Seizure numbers or epileptogenicity per se do not seem to account for differences in FET-PET: All patients had refractory seizures, seizure frequencies were not different between lesions with and without uptake, and T-FCDs, which are known for their intense intrinsic epileptogenicity, seem not to enhance (Phi et al., 2001). Notably, in the single patient displaying both lesion types on MRI (Figs 3 and 5), only seizures related to the left parietal dysplasia were present. An impact of the most recent seizure on PET result is possible, but was not investigated here. This factor is unlikely to be involved, since the few patients with T-FCD investigated so far experienced frequent daily seizures, but none of them showed enhancement (data not shown).
It remains unanswered whether FET enhancing and nonenhancing tumors differ in their precise histopathologic composition. Bearing in mind that diagnostic categories like “GG” or “DNET” encompass a spectrum of cytologic aberrations and that mixed tumor types have been described (Hirose & Scheithauer, 1998; Prayson, 1999), unknown but significant cytologic differences between enhancing and nonenhancing tumors might be present. We observe that LEATs show very different PET-imaging characteristics depending on the amino acid tracer used in the studies mentioned (see Table 4), although FET as well as MET, IMT, and AMT all are discussed as substrates of the l-aminoacid-transporter system (Floeth et al., 2008). This fact merits further investigation.

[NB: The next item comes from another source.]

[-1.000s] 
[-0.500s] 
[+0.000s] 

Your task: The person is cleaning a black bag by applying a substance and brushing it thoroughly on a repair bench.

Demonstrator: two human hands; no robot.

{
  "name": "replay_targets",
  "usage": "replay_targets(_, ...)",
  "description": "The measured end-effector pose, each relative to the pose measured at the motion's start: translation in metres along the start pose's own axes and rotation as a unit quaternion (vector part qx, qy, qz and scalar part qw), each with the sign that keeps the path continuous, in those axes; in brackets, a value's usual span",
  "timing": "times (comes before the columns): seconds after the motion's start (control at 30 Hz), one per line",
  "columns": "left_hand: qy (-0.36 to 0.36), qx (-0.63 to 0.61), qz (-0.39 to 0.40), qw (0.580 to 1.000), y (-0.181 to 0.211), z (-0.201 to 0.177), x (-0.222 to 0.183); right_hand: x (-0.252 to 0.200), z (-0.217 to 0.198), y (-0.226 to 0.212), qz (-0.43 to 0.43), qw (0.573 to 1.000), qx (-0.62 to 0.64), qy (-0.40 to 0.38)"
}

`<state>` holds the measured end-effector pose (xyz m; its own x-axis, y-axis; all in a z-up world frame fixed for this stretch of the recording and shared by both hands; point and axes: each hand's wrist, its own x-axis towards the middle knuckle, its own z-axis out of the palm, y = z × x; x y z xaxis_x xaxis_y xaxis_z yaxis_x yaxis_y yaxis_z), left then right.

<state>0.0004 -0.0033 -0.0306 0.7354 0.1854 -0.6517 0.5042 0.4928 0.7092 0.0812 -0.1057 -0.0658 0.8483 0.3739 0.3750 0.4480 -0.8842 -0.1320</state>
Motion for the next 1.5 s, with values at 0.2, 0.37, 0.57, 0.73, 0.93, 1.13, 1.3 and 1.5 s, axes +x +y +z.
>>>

It should be clarified which cellular components within FETpos tumors are responsible for the detectable FET uptake. A detailed reinvestigation of tissue pathology addressing these issues will be the subject of a subsequent study. Therefore, the interpretation of increased FET uptake in certain LEATs is speculative at present. Interestingly, l-amino acid transporters (LAT) not only serve as transporter molecules, but are reported to display important roles for cell growth and survival (Fuchs & Bode, 2005). LAT1, for example, corresponds to TA1, an oncofetal antigen primarily expressed in fetal tissues and cancer cells (Mannion et al., 1998). LAT1 expression has been demonstrated in several tumor cell lines (Yanagida et al., 2001), and high LAT1 expression was related to poorer prognosis in astrocytic brain tumors (Nawashiro et al., 2006). It might, therefore, be important to observe the long-term course of LEATs that remain unresected, especially when enhanced by FET. Presence or absence of FET uptake might indicate a principal biologic difference inherent to the LEAT spectrum that could have influence future tumor classifications and therapeutic strategies.